> [THE TASK]:
Within the records below is a range that opens at the line with "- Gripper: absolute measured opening" and closes at the line with "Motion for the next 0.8". Return that range word for word, both ends included, and only that range.

> [AVAILABLE DATA]:

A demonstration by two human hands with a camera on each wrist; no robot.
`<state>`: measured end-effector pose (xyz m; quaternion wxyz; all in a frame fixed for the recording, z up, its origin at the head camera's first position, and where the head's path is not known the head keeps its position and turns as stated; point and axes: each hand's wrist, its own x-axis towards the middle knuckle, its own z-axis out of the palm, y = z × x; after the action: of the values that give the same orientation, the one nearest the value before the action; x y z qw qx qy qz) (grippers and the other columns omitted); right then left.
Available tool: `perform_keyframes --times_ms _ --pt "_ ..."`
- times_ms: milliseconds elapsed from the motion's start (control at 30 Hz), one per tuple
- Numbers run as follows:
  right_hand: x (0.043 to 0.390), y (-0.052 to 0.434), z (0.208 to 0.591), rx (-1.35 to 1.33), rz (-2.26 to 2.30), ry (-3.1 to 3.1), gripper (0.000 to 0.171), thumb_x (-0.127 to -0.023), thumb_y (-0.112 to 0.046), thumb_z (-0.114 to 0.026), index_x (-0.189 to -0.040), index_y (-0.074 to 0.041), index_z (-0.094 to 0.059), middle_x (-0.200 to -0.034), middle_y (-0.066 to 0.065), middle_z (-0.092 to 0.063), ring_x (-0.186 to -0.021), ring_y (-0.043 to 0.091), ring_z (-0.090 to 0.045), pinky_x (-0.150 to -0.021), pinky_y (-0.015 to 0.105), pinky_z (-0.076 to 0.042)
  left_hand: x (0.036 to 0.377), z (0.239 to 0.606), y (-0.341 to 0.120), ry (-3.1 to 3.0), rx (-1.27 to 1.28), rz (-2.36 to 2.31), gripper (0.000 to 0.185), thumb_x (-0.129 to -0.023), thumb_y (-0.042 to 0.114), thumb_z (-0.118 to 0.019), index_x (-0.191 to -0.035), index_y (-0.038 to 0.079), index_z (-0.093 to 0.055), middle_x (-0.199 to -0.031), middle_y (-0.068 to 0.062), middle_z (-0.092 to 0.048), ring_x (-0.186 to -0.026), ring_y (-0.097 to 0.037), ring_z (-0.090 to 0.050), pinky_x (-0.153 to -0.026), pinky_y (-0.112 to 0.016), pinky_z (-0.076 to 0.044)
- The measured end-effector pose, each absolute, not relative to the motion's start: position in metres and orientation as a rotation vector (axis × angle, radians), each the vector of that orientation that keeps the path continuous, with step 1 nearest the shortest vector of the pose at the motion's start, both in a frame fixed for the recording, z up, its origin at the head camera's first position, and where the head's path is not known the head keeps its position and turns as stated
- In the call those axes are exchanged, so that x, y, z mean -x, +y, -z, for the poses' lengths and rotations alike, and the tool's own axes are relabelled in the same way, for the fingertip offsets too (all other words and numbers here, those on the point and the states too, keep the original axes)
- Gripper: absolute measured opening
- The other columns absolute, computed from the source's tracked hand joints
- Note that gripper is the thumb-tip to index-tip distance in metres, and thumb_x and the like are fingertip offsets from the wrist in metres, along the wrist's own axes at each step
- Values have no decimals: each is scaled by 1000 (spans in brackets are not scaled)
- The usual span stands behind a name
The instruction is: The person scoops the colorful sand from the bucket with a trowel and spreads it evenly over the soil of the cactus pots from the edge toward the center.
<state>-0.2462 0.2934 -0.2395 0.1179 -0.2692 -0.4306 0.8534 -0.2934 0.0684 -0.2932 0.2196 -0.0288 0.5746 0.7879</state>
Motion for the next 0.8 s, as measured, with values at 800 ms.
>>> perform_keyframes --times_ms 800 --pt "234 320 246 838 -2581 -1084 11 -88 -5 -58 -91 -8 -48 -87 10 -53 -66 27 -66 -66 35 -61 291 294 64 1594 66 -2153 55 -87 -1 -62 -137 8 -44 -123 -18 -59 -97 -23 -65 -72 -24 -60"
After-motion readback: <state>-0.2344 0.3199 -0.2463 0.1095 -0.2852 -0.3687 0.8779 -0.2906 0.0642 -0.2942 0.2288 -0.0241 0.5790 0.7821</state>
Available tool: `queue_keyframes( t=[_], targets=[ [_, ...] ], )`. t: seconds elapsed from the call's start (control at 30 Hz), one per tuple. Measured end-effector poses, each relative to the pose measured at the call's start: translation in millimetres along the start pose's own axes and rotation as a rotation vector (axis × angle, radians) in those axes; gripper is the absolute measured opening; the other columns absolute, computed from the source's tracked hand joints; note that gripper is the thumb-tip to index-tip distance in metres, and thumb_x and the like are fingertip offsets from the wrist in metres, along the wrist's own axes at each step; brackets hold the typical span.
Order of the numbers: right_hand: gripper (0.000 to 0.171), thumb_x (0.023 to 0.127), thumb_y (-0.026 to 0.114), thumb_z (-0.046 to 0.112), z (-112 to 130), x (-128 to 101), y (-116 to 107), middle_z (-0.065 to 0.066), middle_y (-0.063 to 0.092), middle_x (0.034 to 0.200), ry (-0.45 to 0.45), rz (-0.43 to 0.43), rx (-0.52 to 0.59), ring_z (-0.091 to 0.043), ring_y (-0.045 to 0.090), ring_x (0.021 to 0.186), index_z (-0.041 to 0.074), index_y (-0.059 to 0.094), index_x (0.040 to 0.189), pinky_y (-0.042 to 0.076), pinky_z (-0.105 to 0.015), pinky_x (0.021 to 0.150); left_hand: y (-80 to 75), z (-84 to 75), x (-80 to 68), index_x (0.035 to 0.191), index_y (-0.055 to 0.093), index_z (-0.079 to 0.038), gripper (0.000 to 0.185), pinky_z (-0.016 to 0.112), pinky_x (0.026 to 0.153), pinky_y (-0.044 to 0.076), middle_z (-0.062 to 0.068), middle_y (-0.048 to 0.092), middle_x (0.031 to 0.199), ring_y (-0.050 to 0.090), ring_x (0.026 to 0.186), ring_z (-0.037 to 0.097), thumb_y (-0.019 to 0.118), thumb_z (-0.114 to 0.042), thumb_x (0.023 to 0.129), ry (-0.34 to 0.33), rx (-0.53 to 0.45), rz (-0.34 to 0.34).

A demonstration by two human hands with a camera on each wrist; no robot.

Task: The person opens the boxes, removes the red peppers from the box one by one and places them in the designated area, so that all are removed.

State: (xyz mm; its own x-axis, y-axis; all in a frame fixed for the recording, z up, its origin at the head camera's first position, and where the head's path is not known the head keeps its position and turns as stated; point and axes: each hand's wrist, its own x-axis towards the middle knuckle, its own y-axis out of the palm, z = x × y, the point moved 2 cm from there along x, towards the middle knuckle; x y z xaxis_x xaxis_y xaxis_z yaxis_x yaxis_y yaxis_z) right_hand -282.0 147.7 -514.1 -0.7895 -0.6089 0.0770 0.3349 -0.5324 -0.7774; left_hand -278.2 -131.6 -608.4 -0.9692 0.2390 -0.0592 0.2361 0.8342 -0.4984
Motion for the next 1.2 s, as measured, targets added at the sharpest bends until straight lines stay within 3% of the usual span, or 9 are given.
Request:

> [ANSWER TO THE EXERCISE]:
- Gripper: absolute measured opening
- The other columns absolute, computed from the source's tracked hand joints
- Note that gripper is the thumb-tip to index-tip distance in metres, and thumb_x and the like are fingertip offsets from the wrist in metres, along the wrist's own axes at each step
- Values have no decimals: each is scaled by 1000 (spans in brackets are not scaled)
- The usual span stands behind a name
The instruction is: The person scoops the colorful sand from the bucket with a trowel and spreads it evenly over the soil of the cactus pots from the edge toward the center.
<state>-0.2462 0.2934 -0.2395 0.1179 -0.2692 -0.4306 0.8534 -0.2934 0.0684 -0.2932 0.2196 -0.0288 0.5746 0.7879</state>
Motion for the next 0.8 s, as measured, with values at 800 ms.

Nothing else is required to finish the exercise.